Exercise brief » Going through the material below, please gather all lines with the word "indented" in them.

Records to process »
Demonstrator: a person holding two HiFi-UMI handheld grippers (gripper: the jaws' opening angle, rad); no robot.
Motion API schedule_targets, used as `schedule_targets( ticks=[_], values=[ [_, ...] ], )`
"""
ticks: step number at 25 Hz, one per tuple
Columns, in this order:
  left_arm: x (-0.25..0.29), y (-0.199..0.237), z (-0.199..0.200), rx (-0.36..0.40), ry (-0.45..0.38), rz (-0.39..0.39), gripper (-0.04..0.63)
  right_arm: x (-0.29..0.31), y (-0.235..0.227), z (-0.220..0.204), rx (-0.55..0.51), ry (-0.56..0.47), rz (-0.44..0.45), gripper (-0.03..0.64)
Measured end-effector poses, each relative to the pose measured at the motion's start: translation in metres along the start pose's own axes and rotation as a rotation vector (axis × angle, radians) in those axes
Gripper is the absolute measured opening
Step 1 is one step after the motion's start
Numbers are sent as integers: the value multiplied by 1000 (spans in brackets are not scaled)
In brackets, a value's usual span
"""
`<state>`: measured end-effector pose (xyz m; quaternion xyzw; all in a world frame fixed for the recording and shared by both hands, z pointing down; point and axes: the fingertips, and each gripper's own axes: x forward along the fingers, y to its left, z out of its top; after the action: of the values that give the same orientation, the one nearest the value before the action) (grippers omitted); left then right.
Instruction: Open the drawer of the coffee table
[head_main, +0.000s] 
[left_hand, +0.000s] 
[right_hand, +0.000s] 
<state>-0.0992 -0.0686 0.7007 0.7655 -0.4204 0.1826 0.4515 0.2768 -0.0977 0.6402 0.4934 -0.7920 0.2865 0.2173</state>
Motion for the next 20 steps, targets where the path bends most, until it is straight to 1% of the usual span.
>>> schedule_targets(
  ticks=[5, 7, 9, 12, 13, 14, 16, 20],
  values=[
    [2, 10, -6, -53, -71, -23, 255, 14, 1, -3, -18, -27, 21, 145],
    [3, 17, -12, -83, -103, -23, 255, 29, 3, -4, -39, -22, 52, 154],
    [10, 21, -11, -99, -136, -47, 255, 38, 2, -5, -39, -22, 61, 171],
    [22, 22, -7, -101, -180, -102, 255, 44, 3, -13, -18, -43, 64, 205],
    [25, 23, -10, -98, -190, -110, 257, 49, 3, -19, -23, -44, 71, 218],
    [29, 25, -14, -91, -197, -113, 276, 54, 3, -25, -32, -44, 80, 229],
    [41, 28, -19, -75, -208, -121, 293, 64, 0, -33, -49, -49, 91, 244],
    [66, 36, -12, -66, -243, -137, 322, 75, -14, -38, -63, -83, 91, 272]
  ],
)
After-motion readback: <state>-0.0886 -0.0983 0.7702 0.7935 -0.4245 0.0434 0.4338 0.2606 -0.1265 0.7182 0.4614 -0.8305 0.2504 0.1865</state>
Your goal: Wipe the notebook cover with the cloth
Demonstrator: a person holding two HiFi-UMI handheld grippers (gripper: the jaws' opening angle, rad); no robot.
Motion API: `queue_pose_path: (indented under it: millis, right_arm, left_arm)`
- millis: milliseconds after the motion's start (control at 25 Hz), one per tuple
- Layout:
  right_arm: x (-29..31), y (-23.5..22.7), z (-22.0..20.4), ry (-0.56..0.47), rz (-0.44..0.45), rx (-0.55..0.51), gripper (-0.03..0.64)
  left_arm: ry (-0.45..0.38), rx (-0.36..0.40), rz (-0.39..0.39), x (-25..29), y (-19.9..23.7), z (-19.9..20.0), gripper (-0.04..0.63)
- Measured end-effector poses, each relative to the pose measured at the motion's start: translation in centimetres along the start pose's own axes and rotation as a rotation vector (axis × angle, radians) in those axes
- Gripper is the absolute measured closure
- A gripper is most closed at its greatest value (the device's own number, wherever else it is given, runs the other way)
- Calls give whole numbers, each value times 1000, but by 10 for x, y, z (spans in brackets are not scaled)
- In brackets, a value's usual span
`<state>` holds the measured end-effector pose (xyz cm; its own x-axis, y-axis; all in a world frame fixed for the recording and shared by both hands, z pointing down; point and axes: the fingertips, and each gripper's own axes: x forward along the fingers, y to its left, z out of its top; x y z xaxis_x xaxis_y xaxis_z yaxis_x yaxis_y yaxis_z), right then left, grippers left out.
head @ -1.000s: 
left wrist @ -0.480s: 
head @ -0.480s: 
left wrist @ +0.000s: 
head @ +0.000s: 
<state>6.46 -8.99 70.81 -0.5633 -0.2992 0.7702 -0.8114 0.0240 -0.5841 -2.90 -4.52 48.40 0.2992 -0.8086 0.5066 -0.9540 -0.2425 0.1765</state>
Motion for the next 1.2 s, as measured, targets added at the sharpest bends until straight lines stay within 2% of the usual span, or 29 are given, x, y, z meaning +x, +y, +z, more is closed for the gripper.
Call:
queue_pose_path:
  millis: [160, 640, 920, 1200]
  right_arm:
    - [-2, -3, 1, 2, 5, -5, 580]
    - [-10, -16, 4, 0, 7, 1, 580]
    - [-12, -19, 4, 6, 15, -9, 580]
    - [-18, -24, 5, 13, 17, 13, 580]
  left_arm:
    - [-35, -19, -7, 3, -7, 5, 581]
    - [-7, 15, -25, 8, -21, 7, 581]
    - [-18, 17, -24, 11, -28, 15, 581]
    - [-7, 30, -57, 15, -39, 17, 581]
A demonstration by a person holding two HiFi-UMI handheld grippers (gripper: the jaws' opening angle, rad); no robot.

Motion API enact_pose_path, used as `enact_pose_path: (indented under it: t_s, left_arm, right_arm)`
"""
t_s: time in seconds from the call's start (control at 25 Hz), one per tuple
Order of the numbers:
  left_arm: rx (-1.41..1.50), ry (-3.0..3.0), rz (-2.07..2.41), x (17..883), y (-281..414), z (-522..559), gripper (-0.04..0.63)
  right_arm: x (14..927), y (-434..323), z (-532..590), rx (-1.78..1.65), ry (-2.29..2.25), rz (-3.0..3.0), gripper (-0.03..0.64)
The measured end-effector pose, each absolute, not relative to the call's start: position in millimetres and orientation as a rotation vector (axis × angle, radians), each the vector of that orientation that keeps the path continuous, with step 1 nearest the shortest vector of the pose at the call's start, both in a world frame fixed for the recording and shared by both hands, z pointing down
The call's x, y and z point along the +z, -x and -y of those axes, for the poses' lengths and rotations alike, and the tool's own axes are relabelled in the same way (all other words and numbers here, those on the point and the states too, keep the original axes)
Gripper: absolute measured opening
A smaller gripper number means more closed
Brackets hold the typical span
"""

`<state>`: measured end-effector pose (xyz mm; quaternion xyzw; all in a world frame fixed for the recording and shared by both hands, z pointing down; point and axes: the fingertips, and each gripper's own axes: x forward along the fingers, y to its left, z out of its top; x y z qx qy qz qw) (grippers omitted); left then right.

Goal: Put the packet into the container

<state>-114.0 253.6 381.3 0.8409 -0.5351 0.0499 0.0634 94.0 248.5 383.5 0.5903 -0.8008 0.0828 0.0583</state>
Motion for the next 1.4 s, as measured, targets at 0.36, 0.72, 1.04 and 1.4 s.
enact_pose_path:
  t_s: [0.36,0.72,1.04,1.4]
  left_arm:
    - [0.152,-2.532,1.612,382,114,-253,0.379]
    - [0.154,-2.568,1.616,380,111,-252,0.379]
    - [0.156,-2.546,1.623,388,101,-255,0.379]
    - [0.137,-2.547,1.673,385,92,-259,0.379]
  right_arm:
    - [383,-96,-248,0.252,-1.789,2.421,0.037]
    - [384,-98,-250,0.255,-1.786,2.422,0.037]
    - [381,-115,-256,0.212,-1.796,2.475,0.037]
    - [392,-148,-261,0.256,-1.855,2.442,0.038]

Exercise response »
Motion API: `queue_pose_path: (indented under it: millis, right_arm, left_arm)`
Motion API enact_pose_path, used as `enact_pose_path: (indented under it: t_s, left_arm, right_arm)`

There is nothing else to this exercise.